BEGIN PROVIDED DATA

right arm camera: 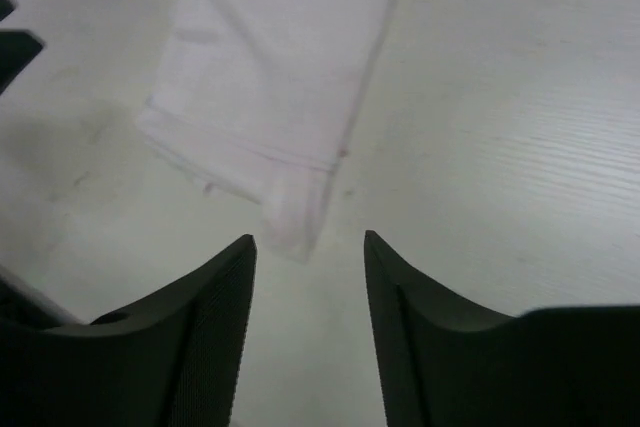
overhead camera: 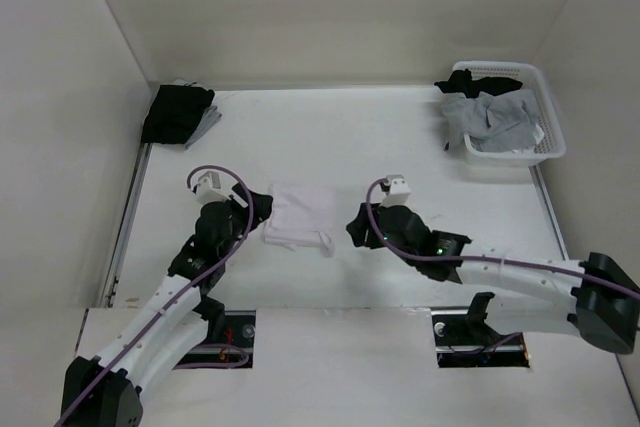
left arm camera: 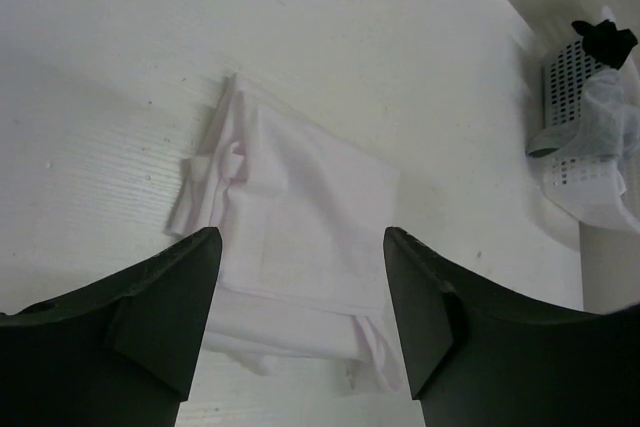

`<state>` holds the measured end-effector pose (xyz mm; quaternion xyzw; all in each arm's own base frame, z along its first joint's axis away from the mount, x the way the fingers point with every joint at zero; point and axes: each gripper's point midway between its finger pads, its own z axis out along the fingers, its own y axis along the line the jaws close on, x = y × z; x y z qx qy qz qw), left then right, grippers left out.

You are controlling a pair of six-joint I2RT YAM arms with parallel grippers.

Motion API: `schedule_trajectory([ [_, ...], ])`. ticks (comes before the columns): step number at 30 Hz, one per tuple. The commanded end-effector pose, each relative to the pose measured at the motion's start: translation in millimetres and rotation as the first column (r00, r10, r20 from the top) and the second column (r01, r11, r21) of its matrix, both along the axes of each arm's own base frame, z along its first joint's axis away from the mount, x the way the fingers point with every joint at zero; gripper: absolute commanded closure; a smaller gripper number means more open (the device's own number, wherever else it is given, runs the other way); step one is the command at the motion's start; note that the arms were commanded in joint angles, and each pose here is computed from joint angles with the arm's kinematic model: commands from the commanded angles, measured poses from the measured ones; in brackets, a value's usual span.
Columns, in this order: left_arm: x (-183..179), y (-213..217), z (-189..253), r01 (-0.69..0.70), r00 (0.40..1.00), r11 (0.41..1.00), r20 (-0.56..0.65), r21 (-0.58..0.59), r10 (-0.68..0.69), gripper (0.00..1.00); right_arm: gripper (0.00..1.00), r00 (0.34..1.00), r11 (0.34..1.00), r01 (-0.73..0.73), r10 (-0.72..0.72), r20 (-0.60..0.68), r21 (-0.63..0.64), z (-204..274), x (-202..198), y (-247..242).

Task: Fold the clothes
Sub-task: Fold the tank top

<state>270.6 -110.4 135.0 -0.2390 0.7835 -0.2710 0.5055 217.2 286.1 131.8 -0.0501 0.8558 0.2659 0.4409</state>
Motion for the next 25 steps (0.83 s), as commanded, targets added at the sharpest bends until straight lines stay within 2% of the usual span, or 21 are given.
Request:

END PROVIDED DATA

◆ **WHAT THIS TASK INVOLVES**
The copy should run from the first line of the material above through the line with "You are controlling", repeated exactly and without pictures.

◆ **THE ANSWER**
right arm camera: 
overhead camera: 
left arm camera: 

`<state>` holds the measured end-effector pose (xyz mm; quaternion xyzw; all in each arm's own base frame, z along its first joint's axis away from the mount, x the way the fingers point with every joint at zero; point and axes: each gripper's point midway between its finger pads, its own z axis out along the fingers, its own y axis along the line the jaws close on, x = y × z; x y z qx qy qz qw), left then right, grippers left out.

You are controlling a pair of six-joint I2RT YAM arms with parallel grippers.

This finishes the output.